The modern Fowler (or at any rate Burchfield’s third edition, the best I can do) finds it necessary to provide numerous articles on particular instances of sexist language as well as an extensive essay on the topic in general:

….Feminists and others sympathetic to their views, from about the 1970s onwards, have attacked what they take to be male-favouring terminology of every kind and have scoured the language for suitable evidence and for gender-free substitutes. Their argument hinges on the belief that many traditional uses of the language discriminate against women or render them ‘invisible’ and for these reasons are unacceptable ….When reviewing the Handbook [of Non-Sexist Writing, 1981] the Irish writer Brigid Brophy complained about the ‘leaden literalness of mind’ [of the authors] and ‘their tin ear and insensitivity to the metaphorical content of language’ ….Other writers show in their works that they propose to ignore the shrillest of the advice of feminists ….In English Today (1985) the sociolinguistic scholar Jenny Cheshire concluded ‘There is a built-in masculine bias in English and this does have very serious implications for both the women and the men who use the language. And this bias will not disappear unless there is some measure of conscious reform in the language’
But where is the evidence that ‘conscious reform’ will be accepted by the English-speaking public? None of the significant changes to the language in the past century has come about by ‘conscious reform’. And none will in future unless the whole community singly and collectively decides, not by edict or proclamation, and not even by a vote in the House of Commons, to allow new fashions to be regarded as standard, or at any rate irreversible.

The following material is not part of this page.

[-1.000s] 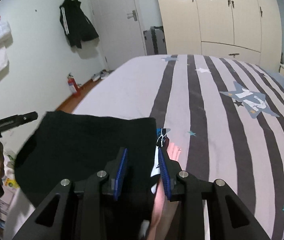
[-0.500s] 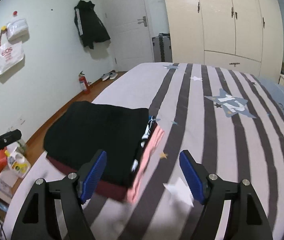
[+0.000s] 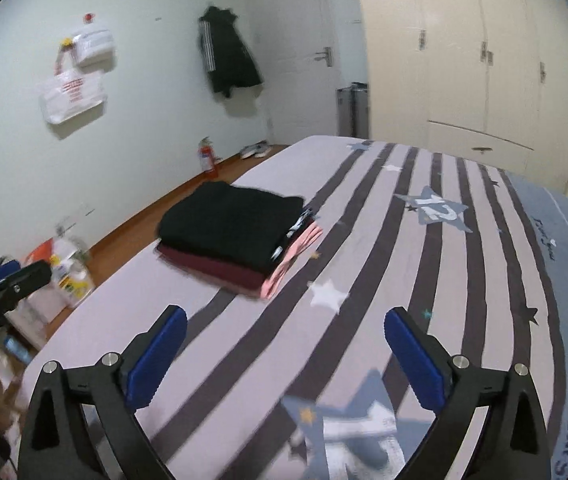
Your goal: Fold clothes
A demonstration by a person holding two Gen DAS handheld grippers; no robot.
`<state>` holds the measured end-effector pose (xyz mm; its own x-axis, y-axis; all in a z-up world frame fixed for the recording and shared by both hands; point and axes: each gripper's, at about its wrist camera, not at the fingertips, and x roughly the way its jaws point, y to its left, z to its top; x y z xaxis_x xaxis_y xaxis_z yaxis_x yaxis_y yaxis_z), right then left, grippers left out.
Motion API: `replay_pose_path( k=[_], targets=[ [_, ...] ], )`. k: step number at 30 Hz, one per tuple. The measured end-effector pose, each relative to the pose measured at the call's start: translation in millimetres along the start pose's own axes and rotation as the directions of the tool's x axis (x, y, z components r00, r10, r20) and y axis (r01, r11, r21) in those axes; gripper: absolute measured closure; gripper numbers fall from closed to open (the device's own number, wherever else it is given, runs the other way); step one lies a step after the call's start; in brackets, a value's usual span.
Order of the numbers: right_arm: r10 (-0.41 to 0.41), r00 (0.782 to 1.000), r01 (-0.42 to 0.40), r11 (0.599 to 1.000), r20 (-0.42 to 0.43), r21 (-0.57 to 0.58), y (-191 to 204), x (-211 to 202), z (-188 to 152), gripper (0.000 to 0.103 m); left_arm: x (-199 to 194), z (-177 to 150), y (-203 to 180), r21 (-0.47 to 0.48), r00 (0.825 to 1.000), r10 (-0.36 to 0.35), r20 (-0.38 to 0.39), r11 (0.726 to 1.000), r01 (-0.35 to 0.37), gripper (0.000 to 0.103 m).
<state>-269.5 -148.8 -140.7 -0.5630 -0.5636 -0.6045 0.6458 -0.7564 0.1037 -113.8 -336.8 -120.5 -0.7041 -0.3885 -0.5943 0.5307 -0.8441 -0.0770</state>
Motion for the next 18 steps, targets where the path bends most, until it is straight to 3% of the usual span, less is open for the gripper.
replay_pose_path(
  k=[7, 18],
  targets=[
    [0.037, 0.999, -0.037, 0.999, 0.009, -0.038, -0.8, -52.0, -37.9, 0.001, -47.2, -42.5, -12.9, -0.048, 0.998, 0.049, -0.044, 0.998, -0.051, 0.001],
    [0.058, 0.993, -0.056, 0.998, 0.107, -0.029, 17.8, -102.6, -94.1, 0.001, -109.5, -105.8, -21.6, -0.005, 0.995, 0.021, 0.1, 1.0, -0.021, 0.001]
  ],
)
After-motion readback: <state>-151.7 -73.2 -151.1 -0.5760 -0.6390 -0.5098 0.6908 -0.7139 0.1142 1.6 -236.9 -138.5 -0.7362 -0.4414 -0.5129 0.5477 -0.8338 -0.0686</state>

All that sounds unexceptionable, if a bit stuffy, but that was in 1998; some later writers may be more inclined to deplore the inherent sexism of the generic masculine. But most people (good non-gender-specific word, that) can probably see no real alternative.

Wednesday, 12 July 2006

A blank, my lord.

I can't imagine how civilisation first flourished in the Middle East, or China, or anywhere really hot, because there is nothing like brilliant sunshine for addling the brain and crippling the creative instinct.

So it is with me on this summer day. I shall not let concealment, like a worm i’ the bud, feed on my damask cheek, but confess straight away that this morning I can think of nothing to write and cannot even be bothered to search for something good which someone else has written and which I can copy.

I hope regular readers of OMF will not be gumple-foisted with me.